= Your objective =
Return the complete listing exactly as it reads, with each picture removed.

= Source material =
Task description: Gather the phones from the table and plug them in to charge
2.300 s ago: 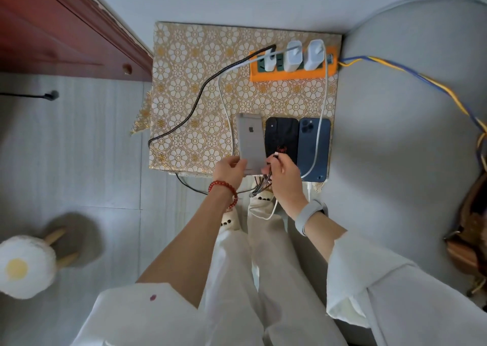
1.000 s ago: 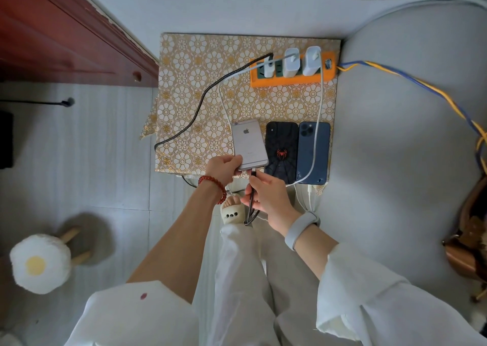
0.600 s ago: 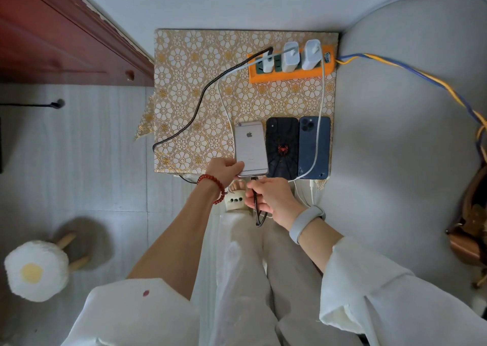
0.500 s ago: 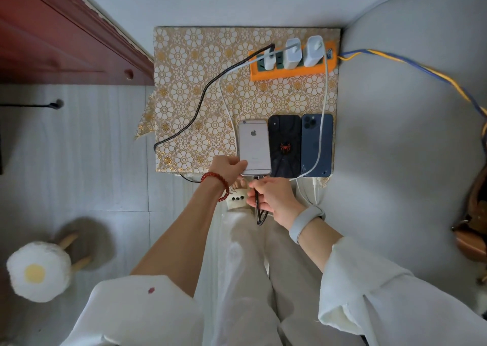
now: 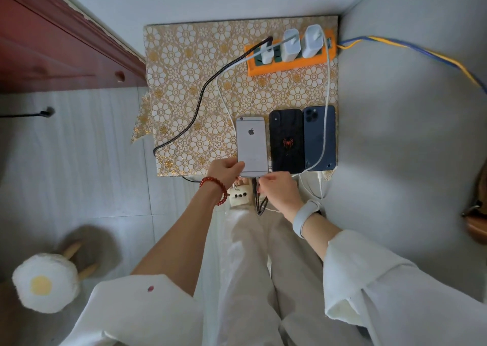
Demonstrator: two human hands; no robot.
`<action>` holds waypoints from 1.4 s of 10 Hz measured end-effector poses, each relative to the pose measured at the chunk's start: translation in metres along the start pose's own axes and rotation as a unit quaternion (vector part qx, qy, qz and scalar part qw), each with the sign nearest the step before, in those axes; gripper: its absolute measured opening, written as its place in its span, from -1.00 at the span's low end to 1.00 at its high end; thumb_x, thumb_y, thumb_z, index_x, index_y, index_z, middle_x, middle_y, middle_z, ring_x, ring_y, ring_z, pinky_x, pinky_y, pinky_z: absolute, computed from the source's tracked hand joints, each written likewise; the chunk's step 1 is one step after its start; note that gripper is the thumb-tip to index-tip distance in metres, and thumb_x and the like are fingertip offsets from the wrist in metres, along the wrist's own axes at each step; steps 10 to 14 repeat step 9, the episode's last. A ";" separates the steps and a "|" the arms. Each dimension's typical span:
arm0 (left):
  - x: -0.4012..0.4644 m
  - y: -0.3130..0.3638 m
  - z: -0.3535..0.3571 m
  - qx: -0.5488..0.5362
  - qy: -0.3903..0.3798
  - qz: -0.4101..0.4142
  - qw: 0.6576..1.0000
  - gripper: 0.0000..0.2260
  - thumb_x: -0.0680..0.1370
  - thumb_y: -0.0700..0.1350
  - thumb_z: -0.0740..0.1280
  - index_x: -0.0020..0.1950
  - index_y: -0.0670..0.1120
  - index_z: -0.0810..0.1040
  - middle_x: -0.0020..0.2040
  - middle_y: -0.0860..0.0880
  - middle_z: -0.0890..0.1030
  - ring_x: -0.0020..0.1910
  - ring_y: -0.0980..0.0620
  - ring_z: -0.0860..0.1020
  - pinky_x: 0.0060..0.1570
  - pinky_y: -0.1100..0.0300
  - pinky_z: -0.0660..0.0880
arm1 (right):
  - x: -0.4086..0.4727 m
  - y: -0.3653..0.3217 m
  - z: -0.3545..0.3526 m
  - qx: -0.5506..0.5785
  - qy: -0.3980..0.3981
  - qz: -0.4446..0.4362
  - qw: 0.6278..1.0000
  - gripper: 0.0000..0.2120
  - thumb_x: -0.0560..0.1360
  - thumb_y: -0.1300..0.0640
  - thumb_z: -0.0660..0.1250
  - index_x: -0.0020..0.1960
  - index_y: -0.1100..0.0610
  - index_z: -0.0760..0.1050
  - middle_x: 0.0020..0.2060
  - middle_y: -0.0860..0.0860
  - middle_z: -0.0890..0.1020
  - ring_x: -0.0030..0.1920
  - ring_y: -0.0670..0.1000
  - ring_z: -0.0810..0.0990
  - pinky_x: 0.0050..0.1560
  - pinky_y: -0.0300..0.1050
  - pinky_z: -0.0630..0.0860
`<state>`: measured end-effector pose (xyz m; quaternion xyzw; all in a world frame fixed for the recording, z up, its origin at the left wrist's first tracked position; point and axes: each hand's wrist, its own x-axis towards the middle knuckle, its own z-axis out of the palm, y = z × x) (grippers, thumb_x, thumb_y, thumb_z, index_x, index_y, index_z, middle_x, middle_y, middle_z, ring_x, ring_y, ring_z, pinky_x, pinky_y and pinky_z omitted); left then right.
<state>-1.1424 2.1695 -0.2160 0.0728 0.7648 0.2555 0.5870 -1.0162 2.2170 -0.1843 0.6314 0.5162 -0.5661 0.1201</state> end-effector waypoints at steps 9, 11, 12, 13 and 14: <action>-0.016 0.038 0.033 0.407 0.082 0.025 0.909 -0.64 0.53 -0.07 0.15 0.30 -0.17 0.32 0.31 -0.19 0.32 0.27 -0.18 0.31 0.12 -0.06 0.40 | 0.033 -0.007 -0.049 -0.328 -0.063 -0.155 0.930 -0.51 0.57 0.20 0.05 0.47 0.16 0.03 0.50 0.14 0.08 0.49 0.15 0.02 0.48 0.06 0.10; -0.016 0.038 0.033 0.407 0.082 0.025 0.909 -0.64 0.53 -0.07 0.15 0.30 -0.17 0.32 0.31 -0.19 0.32 0.27 -0.18 0.31 0.12 -0.06 0.40 | 0.033 -0.007 -0.049 -0.328 -0.063 -0.155 0.930 -0.51 0.57 0.20 0.05 0.47 0.16 0.03 0.50 0.14 0.08 0.49 0.15 0.02 0.48 0.06 0.10; -0.016 0.038 0.033 0.407 0.082 0.025 0.909 -0.64 0.53 -0.07 0.15 0.30 -0.17 0.32 0.31 -0.19 0.32 0.27 -0.18 0.31 0.12 -0.06 0.40 | 0.033 -0.007 -0.049 -0.328 -0.063 -0.155 0.930 -0.51 0.57 0.20 0.05 0.47 0.16 0.03 0.50 0.14 0.08 0.49 0.15 0.02 0.48 0.06 0.10; -0.016 0.038 0.033 0.407 0.082 0.025 0.909 -0.64 0.53 -0.07 0.15 0.30 -0.17 0.32 0.31 -0.19 0.32 0.27 -0.18 0.31 0.12 -0.06 0.40 | 0.033 -0.007 -0.049 -0.328 -0.063 -0.155 0.930 -0.51 0.57 0.20 0.05 0.47 0.16 0.03 0.50 0.14 0.08 0.49 0.15 0.02 0.48 0.06 0.10; -0.016 0.038 0.033 0.407 0.082 0.025 0.909 -0.64 0.53 -0.07 0.15 0.30 -0.17 0.32 0.31 -0.19 0.32 0.27 -0.18 0.31 0.12 -0.06 0.40 | 0.033 -0.007 -0.049 -0.328 -0.063 -0.155 0.930 -0.51 0.57 0.20 0.05 0.47 0.16 0.03 0.50 0.14 0.08 0.49 0.15 0.02 0.48 0.06 0.10</action>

= Response below =
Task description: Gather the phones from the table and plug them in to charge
2.300 s ago: 
1.000 s ago: 
0.600 s ago: 
0.500 s ago: 
now: 
Demonstrator: two human hands; no robot.
`<action>` holds waypoints from 1.4 s of 10 Hz measured end-effector poses, each relative to the pose measured at the chunk's start: translation in metres along the start pose's own axes and rotation as a unit quaternion (vector part qx, qy, qz and scalar part qw), each with the sign nearest the step before, in those axes; gripper: its absolute measured opening, written as its place in its span, from -1.00 at the span's low end to 1.00 at its high end; thumb_x, thumb_y, thumb_z, index_x, index_y, index_z, middle_x, middle_y, middle_z, ring_x, ring_y, ring_z, pinky_x, pinky_y, pinky_z: absolute, computed from the source's tracked hand joints, each written likewise; the chunk's step 1 is one step after its start; note that gripper is the thumb-tip to index-tip distance in metres, and thumb_x and the like are fingertip offsets from the wrist in metres, along the wrist's own axes at each step; steps 10 to 14 repeat step 9, the episode's last. A ";" separates the steps and a "|" the arms. Each dimension's typical span:
arm0 (left):
  - x: -0.4012..0.4644 m
  - y: -0.3130..0.3638 m
  - z: -0.3535..0.3571 m
  - qx: -0.5488..0.5362
  - qy: -0.3903..0.3798
  - qz: -0.4101..0.4142
  - qw: 0.6576..1.0000
  - gripper: 0.0000..0.2260
  - thumb_x: -0.0680..0.1370
  - thumb_y: -0.0700..0.1350
  - thumb_z: -0.0740..0.1280
  - index_x: -0.0020..0.1950
  - index_y: -0.0670..0.1120
  - index_z: -0.0810..0.1040
  - middle_x: -0.0020..0.2040
  - middle_y: -0.0860..0.0880
  - middle_z: -0.0890..0.1030
  - ring_x: -0.0020..0.1910
  - ring_y: -0.0980..0.0620
  - ring_z: -0.0860..0.1020
  - pinky_x: 0.0060..0.1570
  - pinky_y: -0.1100..0.0300
  - pinky_z: -0.0660..0.0880
arm1 (right):
  - x: -0.4086..0.4727 m
  - y: -0.3653..0.3217 m
  - z: -0.3545..0.3526 m
  - qx: -0.5506..0.5785
  - qy: -0.3980..0.3981
  - qz: -0.4446..0.4362
  - qw: 0.6278..1.0000
  - gripper: 0.0000..0.2120
  - thumb_x: -0.0560..0.1360
  - thumb_y: -0.1300..0.0640
  - thumb_z: -0.0660..0.1250
  - index_x: -0.0020..0.1960
  - index_y: -0.1100..0.0610
  - index_z: -0.0760..0.1050
  - middle_x: 0.0020..0.2060
  - middle_y: -0.0860..0.0860
  - middle_z: -0.0890..0.1020
  - ring_x: -0.0030..0.1920
  - ring_y: -0.0670..0.1000
  - ring_z: -0.0810..0.0990
  - pinky_x: 0.0050..0.1560
  - pinky_y: -0.0300..0.1050
  - pinky_z: -0.0630..0.0860
`<state>`: measured end-effector pose (xyz m; quaternion xyzw; all in a world frame fixed for the recording, z up, its origin at the left wrist's first tracked position; point and axes: each hand's wrist, its own x-axis towards the middle knuckle, its own z-axis out of the palm, y = z × x) (grippers, thumb_x, thumb_y, thumb_z, index_x, index_y, index_z, middle_x, middle_y, middle_z, ring_x, ring_y, ring_z, pinky_x, pinky_y and pinky_z omitted); left then right.
<state>-1.1424 2.1695 -0.2160 0.0728 0.7648 0.2555 0.5870 -1.0162 2.2170 -0.1843 0.6314 0.5162 -0.5661 0.1201</state> end-effector waypoints at steps 9, 11, 12, 13 and 14: <action>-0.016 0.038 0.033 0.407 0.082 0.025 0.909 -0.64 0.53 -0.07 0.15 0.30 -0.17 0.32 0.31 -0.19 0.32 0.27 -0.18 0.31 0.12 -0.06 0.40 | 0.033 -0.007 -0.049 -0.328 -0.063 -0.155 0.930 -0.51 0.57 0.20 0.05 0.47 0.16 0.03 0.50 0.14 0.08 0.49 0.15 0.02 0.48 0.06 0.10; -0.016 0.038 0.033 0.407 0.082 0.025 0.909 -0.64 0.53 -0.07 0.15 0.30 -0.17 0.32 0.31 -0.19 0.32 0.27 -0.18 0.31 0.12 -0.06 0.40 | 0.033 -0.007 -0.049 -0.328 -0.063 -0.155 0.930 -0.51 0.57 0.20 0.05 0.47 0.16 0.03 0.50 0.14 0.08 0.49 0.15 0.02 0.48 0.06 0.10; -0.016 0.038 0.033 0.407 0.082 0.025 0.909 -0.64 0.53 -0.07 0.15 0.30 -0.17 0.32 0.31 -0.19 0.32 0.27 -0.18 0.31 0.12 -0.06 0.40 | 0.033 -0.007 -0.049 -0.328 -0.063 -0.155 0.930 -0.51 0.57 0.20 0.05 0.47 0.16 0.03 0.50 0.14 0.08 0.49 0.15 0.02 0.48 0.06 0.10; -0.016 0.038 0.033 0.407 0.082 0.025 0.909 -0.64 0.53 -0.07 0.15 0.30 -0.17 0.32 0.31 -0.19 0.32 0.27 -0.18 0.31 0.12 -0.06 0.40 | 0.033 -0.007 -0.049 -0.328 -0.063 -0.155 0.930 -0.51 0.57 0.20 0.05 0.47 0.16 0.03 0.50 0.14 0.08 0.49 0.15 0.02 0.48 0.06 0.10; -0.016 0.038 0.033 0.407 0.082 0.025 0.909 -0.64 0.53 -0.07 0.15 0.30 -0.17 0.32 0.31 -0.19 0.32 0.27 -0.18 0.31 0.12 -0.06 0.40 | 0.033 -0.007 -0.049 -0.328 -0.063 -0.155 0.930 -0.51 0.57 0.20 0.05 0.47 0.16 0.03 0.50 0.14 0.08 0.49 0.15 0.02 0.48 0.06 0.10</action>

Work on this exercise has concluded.